If things were normal in 2020, seniors from Hughson High School's Class of 2020 would have received their diplomas on May 29. The coronavirus scare changed life globally and caused districts like Hughson to go to Plan B.
By an overwhelming margin, the 166 seniors in the small town voted to delay their commencement ceremony to Saturday, Aug. 1 in hopes that the state will have relaxed or discarded social distancing rules to allow for a more traditional ceremony.
Hughson Principal Loren Lighthall said the decision was entirely up to the seniors.
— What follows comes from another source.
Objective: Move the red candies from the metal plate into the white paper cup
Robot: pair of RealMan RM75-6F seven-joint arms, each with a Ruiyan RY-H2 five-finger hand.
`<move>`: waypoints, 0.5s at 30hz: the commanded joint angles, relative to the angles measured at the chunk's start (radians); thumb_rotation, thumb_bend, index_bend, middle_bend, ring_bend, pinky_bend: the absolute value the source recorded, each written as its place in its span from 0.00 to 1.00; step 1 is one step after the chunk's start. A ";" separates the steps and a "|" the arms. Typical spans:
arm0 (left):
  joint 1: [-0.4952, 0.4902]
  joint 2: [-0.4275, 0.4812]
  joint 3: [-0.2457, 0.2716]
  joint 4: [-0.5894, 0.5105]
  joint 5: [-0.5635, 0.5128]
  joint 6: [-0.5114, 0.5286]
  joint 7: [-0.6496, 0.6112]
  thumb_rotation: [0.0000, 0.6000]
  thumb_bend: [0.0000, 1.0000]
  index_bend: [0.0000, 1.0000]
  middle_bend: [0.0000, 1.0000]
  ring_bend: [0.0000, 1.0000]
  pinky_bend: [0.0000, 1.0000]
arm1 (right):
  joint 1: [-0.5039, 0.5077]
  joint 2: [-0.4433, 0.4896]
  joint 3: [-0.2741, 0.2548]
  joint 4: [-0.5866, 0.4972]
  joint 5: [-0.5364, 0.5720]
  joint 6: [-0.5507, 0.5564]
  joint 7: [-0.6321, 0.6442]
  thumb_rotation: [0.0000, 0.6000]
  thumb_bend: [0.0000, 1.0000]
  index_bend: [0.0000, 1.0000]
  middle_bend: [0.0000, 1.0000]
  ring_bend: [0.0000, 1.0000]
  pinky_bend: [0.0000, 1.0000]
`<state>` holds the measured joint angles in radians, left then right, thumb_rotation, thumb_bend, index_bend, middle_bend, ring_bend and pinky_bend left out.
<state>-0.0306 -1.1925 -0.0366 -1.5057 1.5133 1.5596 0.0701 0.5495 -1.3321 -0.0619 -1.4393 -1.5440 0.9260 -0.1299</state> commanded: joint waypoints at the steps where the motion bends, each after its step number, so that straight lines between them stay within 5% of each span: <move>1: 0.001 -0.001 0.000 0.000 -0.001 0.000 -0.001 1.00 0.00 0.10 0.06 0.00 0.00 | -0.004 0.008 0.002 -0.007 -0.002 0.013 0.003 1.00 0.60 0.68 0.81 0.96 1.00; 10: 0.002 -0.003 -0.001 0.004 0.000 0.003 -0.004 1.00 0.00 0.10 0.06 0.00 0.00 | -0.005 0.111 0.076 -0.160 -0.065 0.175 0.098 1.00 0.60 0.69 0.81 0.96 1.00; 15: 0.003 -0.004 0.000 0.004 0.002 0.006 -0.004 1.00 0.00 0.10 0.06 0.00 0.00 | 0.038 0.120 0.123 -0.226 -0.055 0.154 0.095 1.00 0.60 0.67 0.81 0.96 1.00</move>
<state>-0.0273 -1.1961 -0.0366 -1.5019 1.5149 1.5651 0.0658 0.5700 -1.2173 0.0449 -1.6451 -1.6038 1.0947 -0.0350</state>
“As a staff, we started talking about it internally in March,” said Lighthall. “It was one of the first issues that came up when we had to close the campus. We started looking around at what other districts were doing and what would work best for the kids. Some of the seniors’ teachers said the kids wanted to wait, that they were strongly in favor of wanting to graduate together.”
The seniors already spent their final two months of high school learning remotely without in-person interaction with teachers and friends.
“They did a couple of polls on Instagram. The first one was like 91 percent to wait and the second was 89 percent. This is what the kids wanted. And Aug. 1 was about the latest we could reasonably wait because teachers come back on Aug. 6. This way, families can plan ahead.”
Michael Morrett and Katelyn Gonzalez Solis are the Hughson High School Class of 2020 valedictorians thanks to their 4.25 grade-point averages. Maddy Keo, with a 4.20 GPA, is the salutatorian.
The structure of the postponed ceremony hasn’t been determined. Lighthall said a final decision on the format will be made by July 20 to give everyone time to prepare.
The four options are:
• A normal graduation with the students seated on the football and friends and family sitting together in the stands without social distancing;
• A modified ceremony that includes all graduates with appropriate spacing and up to two family members in the stands, with various seating configurations that keep people six feet apart;
• A traditional ceremony without any spectators but would be live-streamed and digitally recorded for online viewing;
• A virtual graduation with everything done remotely.
Because of summer heat, Lighthall said graduation may occur in morning or at night.
“We haven’t set a time. It will be weather dependent.”
Lighthall believes Hughson might alone in delaying graduation until the summer.
“To my knowledge, we are the only school that I know that is waiting,” he said. “Modesto, Turlock and Ceres schools are moving ahead this week and next with virtual or drive-through ceremonies.”
Lighthall said the school will do something next week for the Class of 2020 as part of what would have been Sober Grad Night.
“We’re going to go to each kid’s house and give them a gift and take a video. We can’t do everyone on May 29, so we’re going to do it over several nights.”
This will be the second consecutive year Lighthall has participated in a non-traditional graduation ceremony. Last spring he was principal of Paradise High School in Butte County which was annihilated by the Camp Fire. The seniors there participated in a graduation held months later.
“That was a big deal because it was the first time the kids and their families had set foot on the campus since the fire. It was on the football field,” Lighthall recalled. “But this is different. The one thing about Paradise is the kids were able to congregate, even though we were holding classes somewhere else. Here, they haven’t been able to do that. In some ways, it’s even worse for them because teens are so friends-centric. This has been real tough for kids because they can’t congregate. They need their friends and school is where they usually see them.”